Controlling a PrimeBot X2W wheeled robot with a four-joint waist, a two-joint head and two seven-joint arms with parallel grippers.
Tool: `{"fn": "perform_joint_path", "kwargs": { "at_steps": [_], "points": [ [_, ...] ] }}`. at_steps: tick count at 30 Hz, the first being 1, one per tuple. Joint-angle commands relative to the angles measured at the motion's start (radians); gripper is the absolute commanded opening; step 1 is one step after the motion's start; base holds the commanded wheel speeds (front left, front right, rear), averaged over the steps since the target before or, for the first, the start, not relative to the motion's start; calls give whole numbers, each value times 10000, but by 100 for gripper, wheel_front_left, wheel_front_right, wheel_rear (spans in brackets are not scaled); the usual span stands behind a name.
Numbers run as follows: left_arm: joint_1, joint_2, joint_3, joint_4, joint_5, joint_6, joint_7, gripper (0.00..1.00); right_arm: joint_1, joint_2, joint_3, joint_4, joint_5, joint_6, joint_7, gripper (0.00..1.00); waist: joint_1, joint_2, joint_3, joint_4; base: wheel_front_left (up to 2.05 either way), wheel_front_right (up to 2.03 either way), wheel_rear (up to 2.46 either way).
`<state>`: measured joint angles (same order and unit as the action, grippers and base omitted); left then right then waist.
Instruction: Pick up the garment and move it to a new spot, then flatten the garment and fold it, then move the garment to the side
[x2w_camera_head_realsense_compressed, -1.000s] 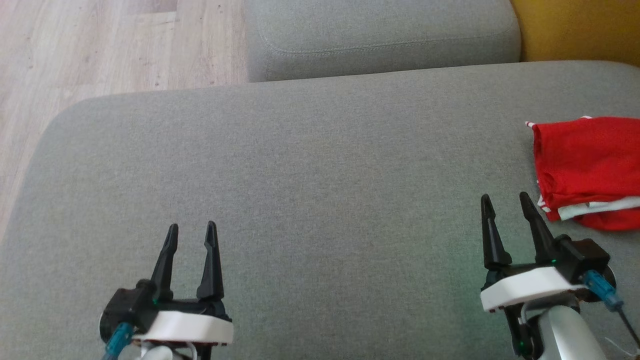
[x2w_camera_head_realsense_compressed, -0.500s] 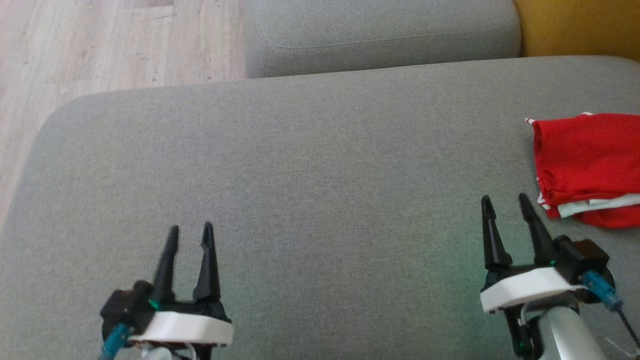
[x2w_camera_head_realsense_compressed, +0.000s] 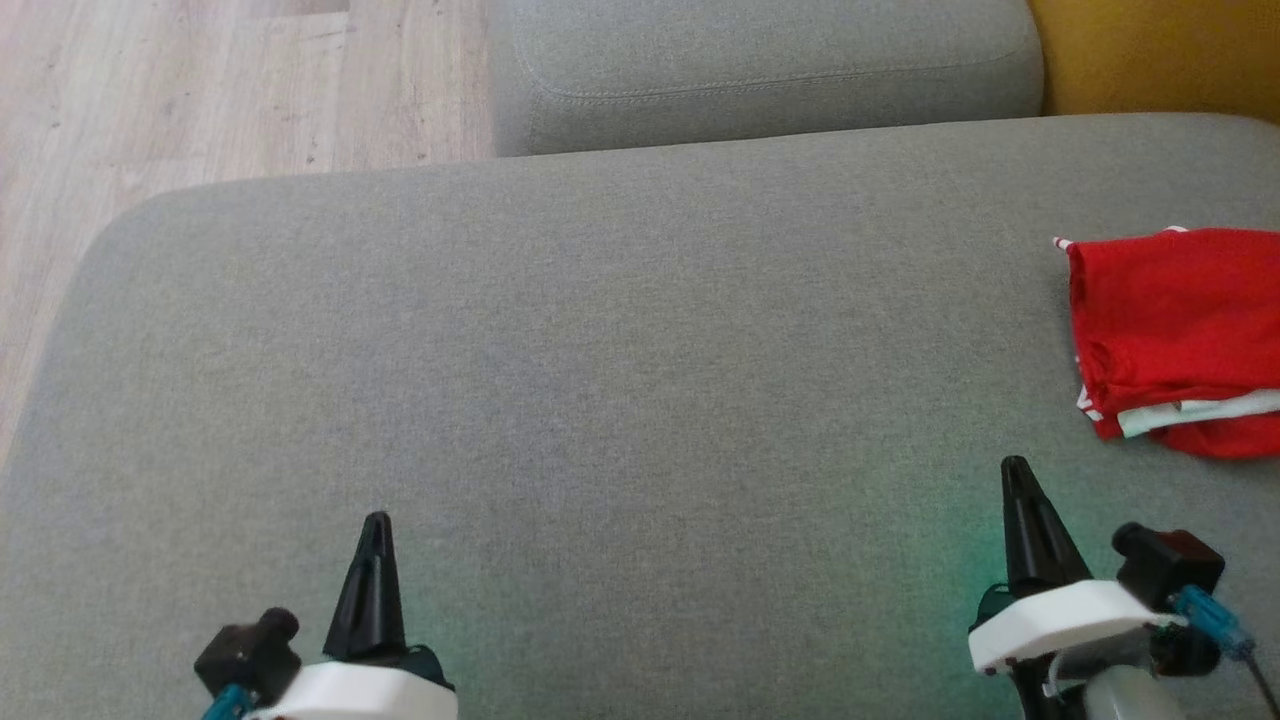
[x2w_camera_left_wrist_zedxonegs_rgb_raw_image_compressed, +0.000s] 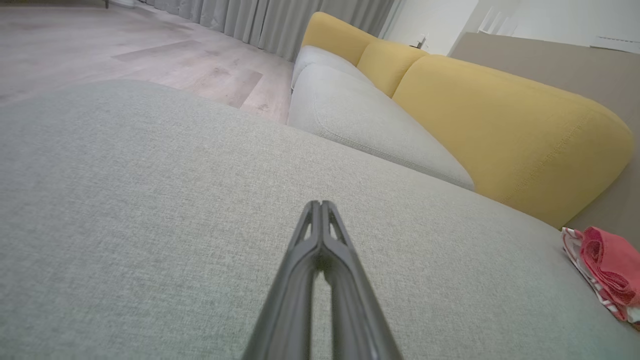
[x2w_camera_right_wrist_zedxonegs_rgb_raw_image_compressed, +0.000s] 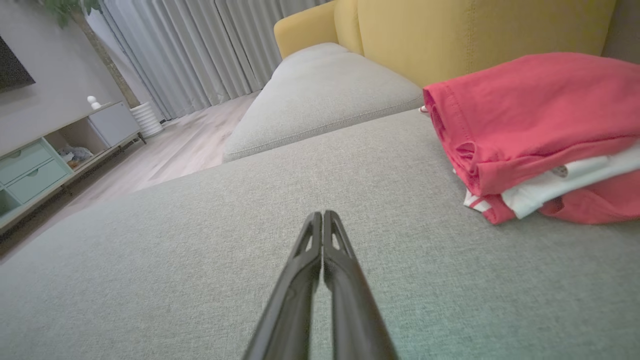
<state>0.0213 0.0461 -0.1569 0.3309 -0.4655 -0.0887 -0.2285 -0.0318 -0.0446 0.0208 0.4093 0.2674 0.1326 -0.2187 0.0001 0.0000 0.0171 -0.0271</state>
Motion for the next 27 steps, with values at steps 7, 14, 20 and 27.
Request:
{"fn": "perform_joint_path", "kwargs": {
  "at_steps": [7,14,20,27],
  "points": [
    [-505,8,360,-376,-913,-60,279,0,-477,-10,-141,-452,1097,-3,246,0,0,0,-10,20,0,0,0],
    [-550,11,493,-404,-1508,-81,457,0,-493,-13,-209,-521,1793,-4,419,0,0,0,-17,34,0,0,0],
    [-594,13,626,-431,-2103,-101,634,0,-508,-15,-277,-589,2490,-5,593,0,0,0,-25,48,0,0,0],
    [-646,16,780,-462,-2794,-125,841,0,-527,-18,-356,-667,3299,-6,795,0,0,0,-33,65,0,0,0]
  ]
}}
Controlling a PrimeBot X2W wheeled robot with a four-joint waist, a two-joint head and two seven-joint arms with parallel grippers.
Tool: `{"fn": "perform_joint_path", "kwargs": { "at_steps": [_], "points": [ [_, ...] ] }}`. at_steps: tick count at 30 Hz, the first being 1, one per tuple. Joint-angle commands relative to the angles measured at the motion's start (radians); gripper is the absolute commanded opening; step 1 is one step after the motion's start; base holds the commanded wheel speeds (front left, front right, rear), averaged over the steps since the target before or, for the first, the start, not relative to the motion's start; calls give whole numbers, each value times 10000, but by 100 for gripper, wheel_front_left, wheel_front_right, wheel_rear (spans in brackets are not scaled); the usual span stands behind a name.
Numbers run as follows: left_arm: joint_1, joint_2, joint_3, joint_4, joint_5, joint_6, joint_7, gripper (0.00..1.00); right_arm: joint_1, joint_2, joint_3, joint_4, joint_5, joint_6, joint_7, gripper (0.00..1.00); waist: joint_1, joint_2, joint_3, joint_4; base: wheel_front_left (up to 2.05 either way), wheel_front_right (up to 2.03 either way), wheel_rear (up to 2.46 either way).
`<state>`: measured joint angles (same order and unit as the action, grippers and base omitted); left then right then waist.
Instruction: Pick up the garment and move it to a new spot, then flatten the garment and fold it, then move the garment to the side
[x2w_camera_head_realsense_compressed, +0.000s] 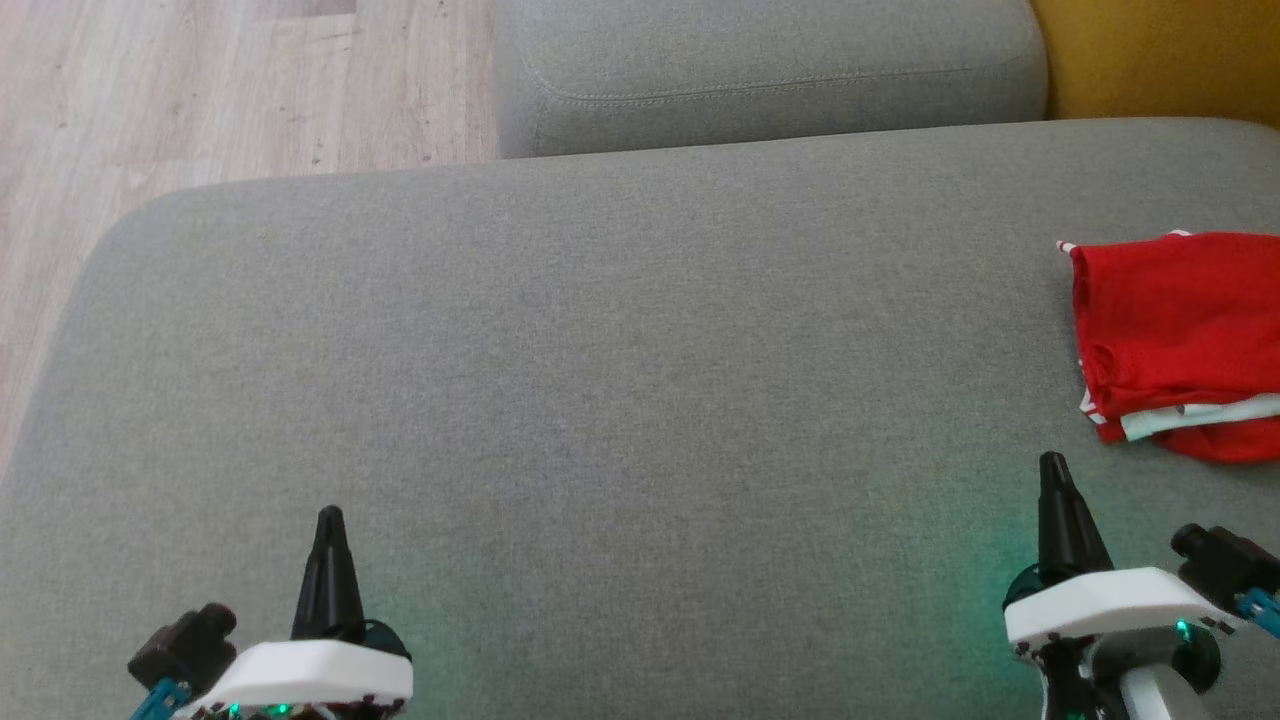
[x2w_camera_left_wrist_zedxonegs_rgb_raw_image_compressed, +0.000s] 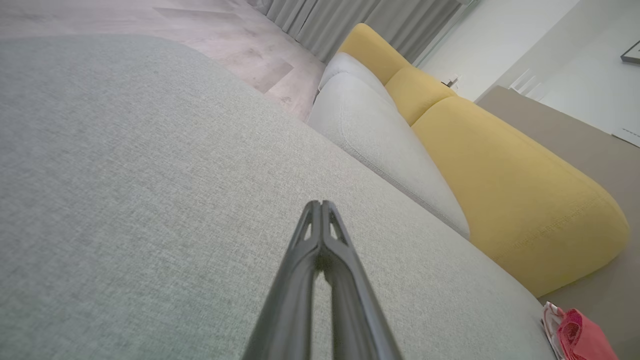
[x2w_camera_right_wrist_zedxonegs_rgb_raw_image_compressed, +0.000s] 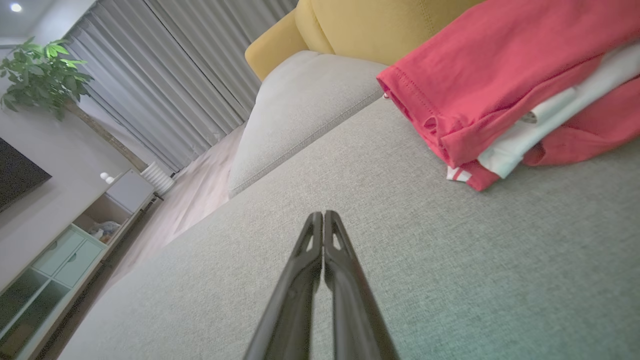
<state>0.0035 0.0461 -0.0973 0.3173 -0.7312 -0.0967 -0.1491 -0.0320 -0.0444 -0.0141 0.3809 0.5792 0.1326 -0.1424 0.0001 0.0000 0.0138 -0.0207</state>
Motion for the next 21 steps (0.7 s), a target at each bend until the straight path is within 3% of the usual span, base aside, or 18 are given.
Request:
{"fn": "perform_joint_path", "kwargs": {
  "at_steps": [1,21],
  "points": [
    [-475,16,206,-330,-235,-47,76,0,-528,-21,-19,-394,297,-6,61,0,0,0,-2,3,0,0,0],
    [-624,23,650,-420,-2218,-115,669,0,-582,-30,-246,-619,2619,-9,641,0,-1,0,-26,50,0,0,0]
  ]
}}
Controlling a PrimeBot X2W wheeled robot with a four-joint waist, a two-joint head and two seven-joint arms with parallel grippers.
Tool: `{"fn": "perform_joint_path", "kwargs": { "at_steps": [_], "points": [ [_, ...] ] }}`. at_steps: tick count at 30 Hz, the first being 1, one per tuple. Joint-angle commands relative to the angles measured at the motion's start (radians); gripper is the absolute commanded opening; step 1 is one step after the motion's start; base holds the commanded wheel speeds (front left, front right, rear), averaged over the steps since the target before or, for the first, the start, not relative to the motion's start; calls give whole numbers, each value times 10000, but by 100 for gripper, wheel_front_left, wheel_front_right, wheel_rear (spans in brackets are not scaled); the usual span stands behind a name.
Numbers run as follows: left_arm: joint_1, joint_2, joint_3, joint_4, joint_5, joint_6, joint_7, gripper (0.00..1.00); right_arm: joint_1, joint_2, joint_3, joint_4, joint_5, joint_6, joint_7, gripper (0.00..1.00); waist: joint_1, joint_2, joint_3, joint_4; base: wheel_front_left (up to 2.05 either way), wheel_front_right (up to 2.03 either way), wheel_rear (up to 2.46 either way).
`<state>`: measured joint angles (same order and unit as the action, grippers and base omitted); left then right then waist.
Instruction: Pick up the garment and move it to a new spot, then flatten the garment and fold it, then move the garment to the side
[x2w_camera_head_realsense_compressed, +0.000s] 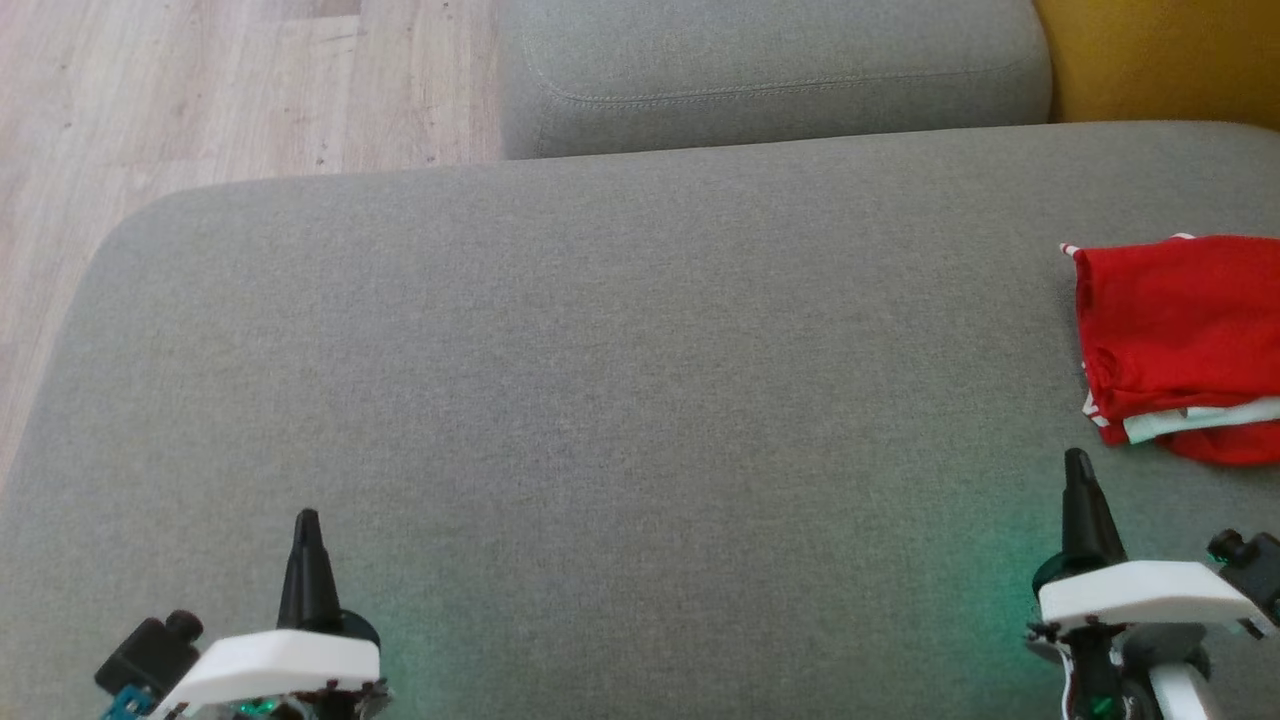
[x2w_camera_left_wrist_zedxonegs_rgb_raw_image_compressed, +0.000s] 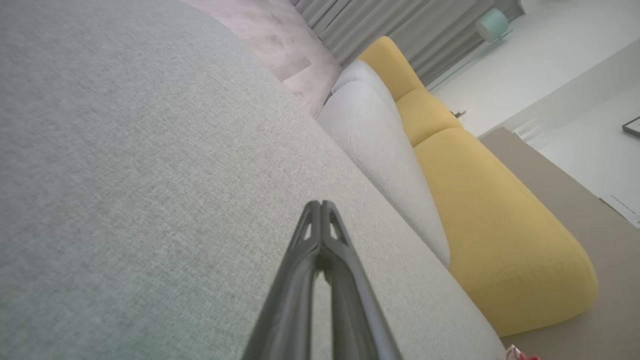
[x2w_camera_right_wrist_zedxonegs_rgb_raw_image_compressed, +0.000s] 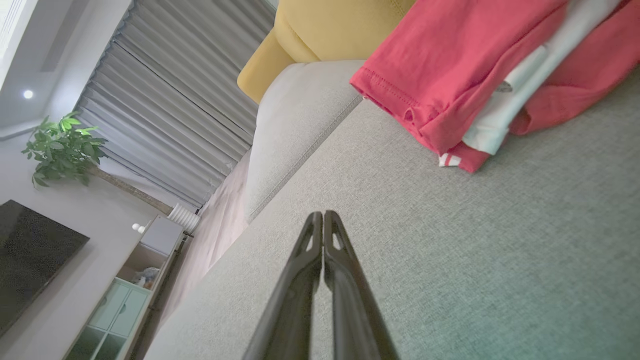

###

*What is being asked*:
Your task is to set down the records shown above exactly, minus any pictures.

*Task answer*:
Controlling a PrimeBot X2W wheeled robot with a four-joint waist, a two-joint head and two seven-joint arms with parallel grippers.
Tool: `{"fn": "perform_joint_path", "kwargs": { "at_steps": [_], "points": [ [_, ...] ] }}`. at_steps: tick count at 30 Hz, the first being 1, one per tuple. Joint-angle commands relative to the angles measured at the motion's start (radians); gripper is the absolute commanded opening; step 1 is one step after the motion's start; base holds the commanded wheel speeds (front left, front right, rear), averaged over the steps since the target before or, for the first, the start, not relative to the motion's start; calls give whole numbers, each value times 10000, but by 100 for gripper, wheel_front_left, wheel_front_right, wheel_rear (spans in brackets are not scaled); the usual span stands behind a name.
Numbers run as follows: left_arm: joint_1, joint_2, joint_3, joint_4, joint_5, joint_6, joint_7, gripper (0.00..1.00); right_arm: joint_1, joint_2, joint_3, joint_4, joint_5, joint_6, joint_7, gripper (0.00..1.00); waist: joint_1, joint_2, joint_3, joint_4; base: wheel_front_left (up to 2.05 either way), wheel_front_right (up to 2.03 either way), wheel_rear (up to 2.46 either way).
`<state>`: measured joint angles (same order and unit as the action, grippers and base omitted); left then right then waist.
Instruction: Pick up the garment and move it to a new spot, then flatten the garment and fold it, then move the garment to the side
[x2w_camera_head_realsense_compressed, -1.000s] 
[x2w_camera_head_realsense_compressed, -0.500s] 
[x2w_camera_head_realsense_compressed, +0.000s] 
[x2w_camera_left_wrist_zedxonegs_rgb_raw_image_compressed, +0.000s] 
[x2w_camera_right_wrist_zedxonegs_rgb_raw_image_compressed, +0.000s] 
<state>0.0213 0.0461 -0.1569 0.3309 -0.4655 -0.0887 -0.2285 -0.0318 -0.0446 0.0208 0.4093 0.2674 0.1326 -0.2187 0.0001 0.0000 0.0171 -0.0271</state>
Motion for the next 27 steps, with values at steps 7, 14, 20 and 27.
Request:
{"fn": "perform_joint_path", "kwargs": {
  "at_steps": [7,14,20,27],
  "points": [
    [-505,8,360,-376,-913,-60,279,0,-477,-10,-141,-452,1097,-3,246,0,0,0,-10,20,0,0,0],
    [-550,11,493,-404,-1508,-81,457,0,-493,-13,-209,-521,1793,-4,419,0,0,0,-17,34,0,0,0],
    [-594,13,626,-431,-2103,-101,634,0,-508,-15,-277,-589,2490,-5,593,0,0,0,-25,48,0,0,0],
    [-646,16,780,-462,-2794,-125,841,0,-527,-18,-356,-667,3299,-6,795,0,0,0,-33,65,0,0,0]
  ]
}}
Controlling a PrimeBot X2W wheeled robot with a four-joint waist, a two-joint head and two seven-joint arms with parallel grippers.
Tool: `{"fn": "perform_joint_path", "kwargs": { "at_steps": [_], "points": [ [_, ...] ] }}`. at_steps: tick count at 30 Hz, the first being 1, one per tuple. Joint-angle commands relative to the angles measured at the motion's start (radians); gripper is the absolute commanded opening; step 1 is one step after the motion's start; base holds the commanded wheel speeds (front left, front right, rear), averaged over the steps since the target before or, for the first, the start, not relative to the motion's start; calls give whole numbers, each value times 10000, but by 100 for gripper, wheel_front_left, wheel_front_right, wheel_rear (spans in brackets are not scaled); the usual span stands behind a name.
Numbers run as follows: left_arm: joint_1, joint_2, joint_3, joint_4, joint_5, joint_6, joint_7, gripper (0.00..1.00); right_arm: joint_1, joint_2, joint_3, joint_4, joint_5, joint_6, joint_7, gripper (0.00..1.00); waist: joint_1, joint_2, joint_3, joint_4; base: wheel_front_left (up to 2.05 either way), wheel_front_right (up to 2.03 either way), wheel_rear (up to 2.46 either way).
`<state>`: measured joint angles (same order and unit as the action, grippers and base omitted); left then right then waist.
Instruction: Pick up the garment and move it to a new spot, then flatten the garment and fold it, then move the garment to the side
[x2w_camera_head_realsense_compressed, +0.000s] 
[x2w_camera_left_wrist_zedxonegs_rgb_raw_image_compressed, +0.000s] 
[x2w_camera_right_wrist_zedxonegs_rgb_raw_image_compressed, +0.000s] 
<state>0.0035 0.0461 -0.0973 0.3173 -0.7312 -0.0967 -0.1491 -0.0320 -0.0444 -0.0141 0.3809 0.5792 0.1326 -0.1424 0.0001 0.0000 0.0138 -0.0207</state>
Motion for the next 21 steps (0.7 s), a target at each bend until the straight path is within 3% of the usual span, base aside, or 18 are given.
Request:
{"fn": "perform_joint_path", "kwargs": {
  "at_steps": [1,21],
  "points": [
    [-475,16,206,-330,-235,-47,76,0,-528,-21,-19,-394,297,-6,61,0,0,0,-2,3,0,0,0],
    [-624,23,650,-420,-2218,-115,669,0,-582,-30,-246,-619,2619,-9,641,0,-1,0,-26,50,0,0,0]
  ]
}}
Controlling a PrimeBot X2W wheeled robot with a four-joint waist, a two-joint head and two seven-joint arms with parallel grippers.
Tool: `{"fn": "perform_joint_path", "kwargs": { "at_steps": [_], "points": [ [_, ...] ] }}`. at_steps: tick count at 30 Hz, the first being 1, one per tuple. Joint-angle commands relative to the angles measured at the motion's start (radians); gripper is the absolute commanded opening; step 1 is one step after the motion's start; base holds the commanded wheel speeds (front left, front right, rear), averaged over the steps since the target before or, for the first, the start, not relative to the motion's start; calls give whole numbers, each value times 10000, but by 100 for gripper, wheel_front_left, wheel_front_right, wheel_rear (spans in brackets are not scaled); the usual span stands behind a name.
Numbers run as follows: left_arm: joint_1, joint_2, joint_3, joint_4, joint_5, joint_6, joint_7, gripper (0.00..1.00); right_arm: joint_1, joint_2, joint_3, joint_4, joint_5, joint_6, joint_7, gripper (0.00..1.00); waist: joint_1, joint_2, joint_3, joint_4; base: wheel_front_left (up to 2.05 either way), wheel_front_right (up to 2.03 either way), wheel_rear (up to 2.46 either way).
`<state>`: measured joint angles (same order and unit as the action, grippers and base omitted); left then right then waist.
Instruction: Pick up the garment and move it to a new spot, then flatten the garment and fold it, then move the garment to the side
[x2w_camera_head_realsense_compressed, +0.000s] 
[x2w_camera_left_wrist_zedxonegs_rgb_raw_image_compressed, +0.000s] 
[x2w_camera_right_wrist_zedxonegs_rgb_raw_image_compressed, +0.000s] 

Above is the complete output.